§ What you should do:
Where in the listing does the word "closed" appear? Report each line that holds it.

§ Provided data:
*** Begin section ***

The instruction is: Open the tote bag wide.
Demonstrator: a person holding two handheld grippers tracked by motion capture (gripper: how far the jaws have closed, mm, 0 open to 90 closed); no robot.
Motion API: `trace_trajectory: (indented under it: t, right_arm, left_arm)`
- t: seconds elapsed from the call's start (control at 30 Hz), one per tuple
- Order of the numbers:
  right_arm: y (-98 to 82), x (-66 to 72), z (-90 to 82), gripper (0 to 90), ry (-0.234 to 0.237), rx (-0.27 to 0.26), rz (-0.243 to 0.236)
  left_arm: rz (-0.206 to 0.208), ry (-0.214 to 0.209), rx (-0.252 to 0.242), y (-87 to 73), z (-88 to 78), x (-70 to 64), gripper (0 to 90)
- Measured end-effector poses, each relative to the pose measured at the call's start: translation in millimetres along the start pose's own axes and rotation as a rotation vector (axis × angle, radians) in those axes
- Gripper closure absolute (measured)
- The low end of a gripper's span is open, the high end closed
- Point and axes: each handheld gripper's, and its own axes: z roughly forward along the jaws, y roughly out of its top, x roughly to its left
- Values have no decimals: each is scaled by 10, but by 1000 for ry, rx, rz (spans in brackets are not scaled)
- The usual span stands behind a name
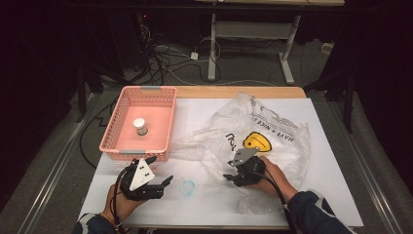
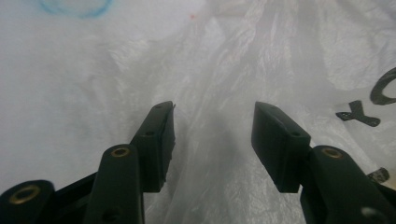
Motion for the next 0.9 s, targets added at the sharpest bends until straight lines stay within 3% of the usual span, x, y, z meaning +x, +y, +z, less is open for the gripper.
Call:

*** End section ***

§ Task result:
Demonstrator: a person holding two handheld grippers tracked by motion capture (gripper: how far the jaws have closed, mm, 0 open to 90 closed); no robot.
- The low end of a gripper's span is open, the high end closed

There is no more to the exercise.